- Problem details -
Retype all of the listing exactly, with no pictures.

- Input data -
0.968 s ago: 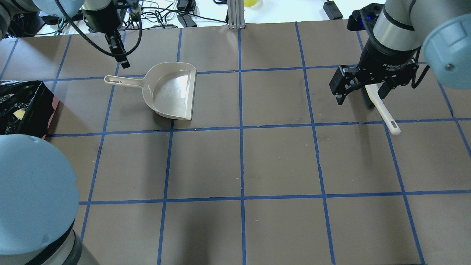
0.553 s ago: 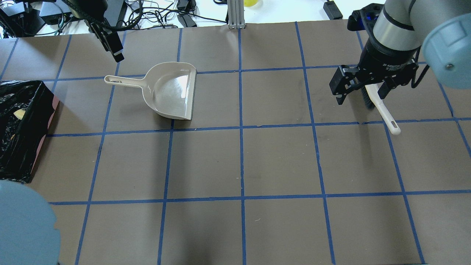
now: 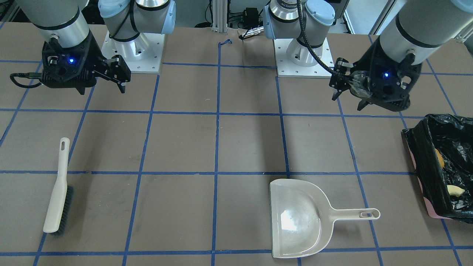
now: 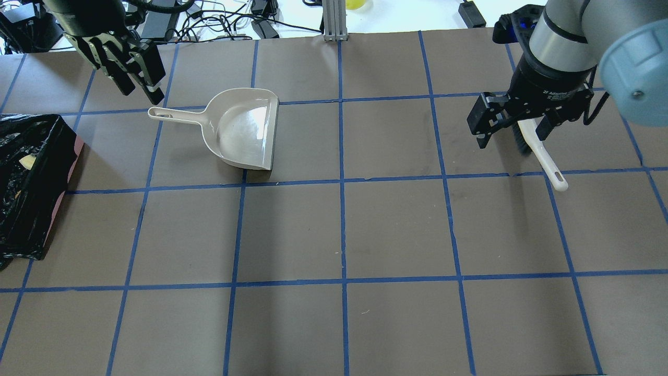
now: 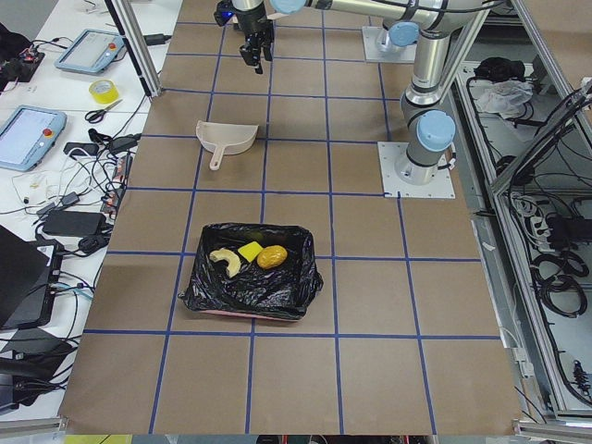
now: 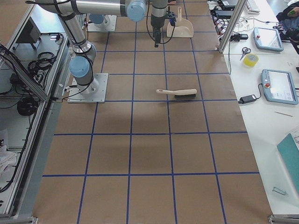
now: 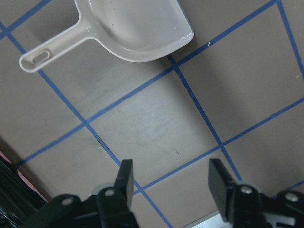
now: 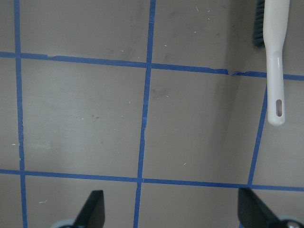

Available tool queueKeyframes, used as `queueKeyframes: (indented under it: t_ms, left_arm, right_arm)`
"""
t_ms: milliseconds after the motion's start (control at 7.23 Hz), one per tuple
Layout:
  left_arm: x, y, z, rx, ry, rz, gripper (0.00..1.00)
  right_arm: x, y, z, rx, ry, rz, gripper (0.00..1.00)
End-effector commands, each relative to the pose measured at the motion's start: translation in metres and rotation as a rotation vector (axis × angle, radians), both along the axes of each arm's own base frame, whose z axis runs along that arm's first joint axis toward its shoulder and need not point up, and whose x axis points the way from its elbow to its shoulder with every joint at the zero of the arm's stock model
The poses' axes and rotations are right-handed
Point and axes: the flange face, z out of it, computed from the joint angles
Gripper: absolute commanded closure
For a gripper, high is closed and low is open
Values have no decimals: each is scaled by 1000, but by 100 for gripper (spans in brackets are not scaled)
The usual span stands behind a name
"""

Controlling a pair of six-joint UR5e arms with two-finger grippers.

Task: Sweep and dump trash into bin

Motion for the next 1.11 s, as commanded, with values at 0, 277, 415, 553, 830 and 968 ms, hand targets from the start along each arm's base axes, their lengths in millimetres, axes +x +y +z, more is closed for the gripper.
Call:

- Problem solution -
0.968 s ago: 
0.553 s ago: 
now: 
now: 
now: 
now: 
now: 
now: 

Available tool queueKeyframes, used as `queueKeyframes: (indented under it: t_ms, left_arm, right_arm)`
"""
t_ms: milliseconds after the motion's start (control at 7.23 Hz), one per tuple
Layout:
  left_arm: x, y, z, rx, ry, rz, gripper (0.00..1.00)
  right_arm: x, y, z, rx, ry, rz, gripper (0.00..1.00)
End-effector commands, each relative to the pose measured at the motion's start: translation in metres and rotation as a rotation vector (axis × angle, radians), both along the axes of each arm's own base frame, whose z axis runs along that arm's first joint axis toward its shoulder and need not point up, and whose x axis points the way from its elbow to its shoulder with every joint at the zero of the arm's stock model
The poses' axes and rotations are right-handed
Point and axes: the flange face, z out of it, computed from the joint angles
Gripper: absolute commanded closure
For a gripper, high is closed and low is open
Values have no decimals: each is scaled by 1000, but by 100 for gripper (spans in brackets are not scaled)
The usual span stands behind a name
"""

Controlling a pair of six-joint UR5e arms with two-finger grippers.

Task: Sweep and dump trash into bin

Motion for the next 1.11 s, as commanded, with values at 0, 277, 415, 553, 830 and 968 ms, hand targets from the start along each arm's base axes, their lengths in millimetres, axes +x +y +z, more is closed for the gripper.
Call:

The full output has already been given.